-- Exercise brief --
Return each line of the data that follows exactly as it reads.

==== Exercise data

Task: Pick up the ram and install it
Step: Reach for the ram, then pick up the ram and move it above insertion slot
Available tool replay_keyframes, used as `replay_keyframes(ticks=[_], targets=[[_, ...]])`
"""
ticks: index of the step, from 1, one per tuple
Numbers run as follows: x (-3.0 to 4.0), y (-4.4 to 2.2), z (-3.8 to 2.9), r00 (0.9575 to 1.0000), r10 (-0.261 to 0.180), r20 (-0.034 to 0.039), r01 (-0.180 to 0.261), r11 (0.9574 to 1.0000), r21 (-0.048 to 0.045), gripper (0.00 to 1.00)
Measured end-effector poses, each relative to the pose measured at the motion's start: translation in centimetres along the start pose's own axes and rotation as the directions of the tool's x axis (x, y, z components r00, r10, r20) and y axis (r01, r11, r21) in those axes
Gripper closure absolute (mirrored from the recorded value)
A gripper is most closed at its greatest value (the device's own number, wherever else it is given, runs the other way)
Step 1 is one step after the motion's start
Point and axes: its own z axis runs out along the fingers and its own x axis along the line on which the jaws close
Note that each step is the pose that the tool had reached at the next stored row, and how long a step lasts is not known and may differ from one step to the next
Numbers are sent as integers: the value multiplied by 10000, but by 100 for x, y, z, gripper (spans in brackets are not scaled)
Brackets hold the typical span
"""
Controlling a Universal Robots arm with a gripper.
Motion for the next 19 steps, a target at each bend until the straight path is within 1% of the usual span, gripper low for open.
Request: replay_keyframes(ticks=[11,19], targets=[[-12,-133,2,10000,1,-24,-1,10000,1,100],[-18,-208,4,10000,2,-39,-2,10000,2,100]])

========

-- Answer below --
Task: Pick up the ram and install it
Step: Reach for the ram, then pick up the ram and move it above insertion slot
Available tool replay_keyframes, used as `replay_keyframes(ticks=[_], targets=[[_, ...]])`
"""
ticks: index of the step, from 1, one per tuple
Numbers run as follows: x (-3.0 to 4.0), y (-4.4 to 2.2), z (-3.8 to 2.9), r00 (0.9575 to 1.0000), r10 (-0.261 to 0.180), r20 (-0.034 to 0.039), r01 (-0.180 to 0.261), r11 (0.9574 to 1.0000), r21 (-0.048 to 0.045), gripper (0.00 to 1.00)
Measured end-effector poses, each relative to the pose measured at the motion's start: translation in centimetres along the start pose's own axes and rotation as the directions of the tool's x axis (x, y, z components r00, r10, r20) and y axis (r01, r11, r21) in those axes
Gripper closure absolute (mirrored from the recorded value)
A gripper is most closed at its greatest value (the device's own number, wherever else it is given, runs the other way)
Step 1 is one step after the motion's start
Point and axes: its own z axis runs out along the fingers and its own x axis along the line on which the jaws close
Note that each step is the pose that the tool had reached at the next stored row, and how long a step lasts is not known and may differ from one step to the next
Numbers are sent as integers: the value multiplied by 10000, but by 100 for x, y, z, gripper (spans in brackets are not scaled)
Brackets hold the typical span
"""
Controlling a Universal Robots arm with a gripper.
Motion for the next 19 steps, a target at each bend until the straight path is within 1% of the usual span, gripper low for open.
Request: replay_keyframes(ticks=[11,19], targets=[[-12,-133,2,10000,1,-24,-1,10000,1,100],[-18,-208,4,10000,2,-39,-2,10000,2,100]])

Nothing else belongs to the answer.